Eighteen of the films were made by Mississippi artists. Addington herself wrote and directed one of the short films, titled “#fifteen.”
Festival-goers will see some familiar faces in many of the indie films. Jim Rash (“Community”) and David Koechner (“The Office” and both “Anchorman” movies) star in “Bernard and Huey,” directed by Dan Mirvish and based on a screenplay by Jules Fieffer. The comedy-drama, about two old college friends who meet up again 25 years later only to discover that their fortunes have changed and their roles have switched, also stars Richard Kind, Nancy Travis, Mae Whitman, Lauren Miller and Sasha Alexander, among others.
On the documentary side, actress Cady McClain of “All My Children” fame directed the documentary, “Seeing Is Believing: Women Direct.” It’s followed by a panel featuring several female filmmakers discussing the past year’s trending issues regarding female filmmakers and women in general.
This year also brings the 2018 Kid Fest Film Festival, entirely dedicated to films for children.
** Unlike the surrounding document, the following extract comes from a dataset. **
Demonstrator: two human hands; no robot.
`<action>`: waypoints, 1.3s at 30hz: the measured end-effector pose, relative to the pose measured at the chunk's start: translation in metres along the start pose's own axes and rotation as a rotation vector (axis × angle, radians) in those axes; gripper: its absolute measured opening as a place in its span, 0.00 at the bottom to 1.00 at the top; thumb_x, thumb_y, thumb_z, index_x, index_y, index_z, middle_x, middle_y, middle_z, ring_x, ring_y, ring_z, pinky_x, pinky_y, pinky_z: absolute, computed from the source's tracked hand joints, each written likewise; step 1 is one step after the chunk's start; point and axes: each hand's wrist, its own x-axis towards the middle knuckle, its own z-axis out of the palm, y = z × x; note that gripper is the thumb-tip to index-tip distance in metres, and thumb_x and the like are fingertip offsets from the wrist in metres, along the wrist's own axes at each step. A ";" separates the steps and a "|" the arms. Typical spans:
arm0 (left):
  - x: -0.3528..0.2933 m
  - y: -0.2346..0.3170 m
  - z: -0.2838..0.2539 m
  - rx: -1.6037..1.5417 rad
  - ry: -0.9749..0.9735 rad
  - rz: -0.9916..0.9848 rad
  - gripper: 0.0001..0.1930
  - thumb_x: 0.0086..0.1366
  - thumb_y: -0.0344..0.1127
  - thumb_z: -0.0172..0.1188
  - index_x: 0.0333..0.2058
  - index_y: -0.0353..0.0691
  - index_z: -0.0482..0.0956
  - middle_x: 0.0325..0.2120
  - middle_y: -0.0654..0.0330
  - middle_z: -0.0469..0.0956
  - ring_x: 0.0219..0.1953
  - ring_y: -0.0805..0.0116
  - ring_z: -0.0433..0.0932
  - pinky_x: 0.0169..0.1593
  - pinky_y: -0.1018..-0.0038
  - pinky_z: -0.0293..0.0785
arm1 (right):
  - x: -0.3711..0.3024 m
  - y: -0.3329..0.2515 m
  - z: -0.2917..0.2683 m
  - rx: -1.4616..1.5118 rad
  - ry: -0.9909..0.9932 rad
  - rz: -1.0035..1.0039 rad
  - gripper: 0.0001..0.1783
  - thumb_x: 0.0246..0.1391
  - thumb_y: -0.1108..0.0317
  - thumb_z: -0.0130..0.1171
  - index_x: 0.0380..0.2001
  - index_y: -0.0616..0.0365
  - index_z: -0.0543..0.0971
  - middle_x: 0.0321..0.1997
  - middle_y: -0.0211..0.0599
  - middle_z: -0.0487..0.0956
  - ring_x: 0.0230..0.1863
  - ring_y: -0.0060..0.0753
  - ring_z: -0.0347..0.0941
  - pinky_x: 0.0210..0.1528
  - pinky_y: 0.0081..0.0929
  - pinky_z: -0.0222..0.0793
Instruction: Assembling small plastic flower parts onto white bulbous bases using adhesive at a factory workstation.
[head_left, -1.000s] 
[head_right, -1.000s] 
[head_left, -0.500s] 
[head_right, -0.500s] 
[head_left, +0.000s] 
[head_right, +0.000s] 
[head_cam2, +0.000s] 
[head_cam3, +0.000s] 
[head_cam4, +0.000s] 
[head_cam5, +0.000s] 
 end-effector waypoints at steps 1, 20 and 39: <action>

Among many selections, it will feature Brian Michael Stoller’s “The Amazing Wizard of Paws”; Hanneke Schutte’s “Meerkat Moonship”; and a special screening of Niki Caro’s classic adventure film, “Whale Rider.”
The LGBTQ Juried Feature Competition will include Shaz Bennett’s festival favorite, “Alaska Is a Drag”; Jill Salvino’s “Between the Shades”; and Itako’s “Boys For Sale.”
The Documentary Features Juried Competition features a number of intriguing entries, including “Forever ‘B,'” the stranger-than-fiction account of the naive, church-going Brobergs family, whose daughter, Jan, was kidnapped twice by the family’s best friend and neighbor; “Liyana,” about a Swazi girl who sets out on a dangerous quest to rescue her young twin brothers; and “Rodents of Unusual Size,” in which hard-headed Louisiana fisherman Thomas Gonzales must contend with hordes of 20-pound swamp rats.
Weekend passes for the festival cost $75, allowing entrance into all films throughout the event. VIP badges, which sell for $175, give you full access to all films, plus the Green Room, parties, panels and workshops, along with priority line access so you get first chance at seating.
To enjoy the “full experience” of the film festival, you’ll probably want to go for that VIP badge. “It gives you food in the Green Room, parties for five nights and access to celebrities and filmmakers. My mom said she likes it because she can do what she wants with no hassle,” Addington said, with a laugh. “But for those not into the party scene, the weekend pass is a close second in that you don’t have to get tickets [for individual films] and can see as many movies as you want. But there is no priority seating, so you may wait a bit longer in line.”
Attendees can also buy five- and 10-ticket packets to enjoy a good sample of the films or bring friends along to watch. Five-ticket packs cost $50, and 10-ticket packs sell for $100.
Addington noted that it takes around 300 volunteers to run OFF each year. And they don’t just do a ton of work—they are the heart and soul of the festival, she said. “Their dedication and passion and, most importantly, hospitality are what I believe makes filmmakers come back over and over again.”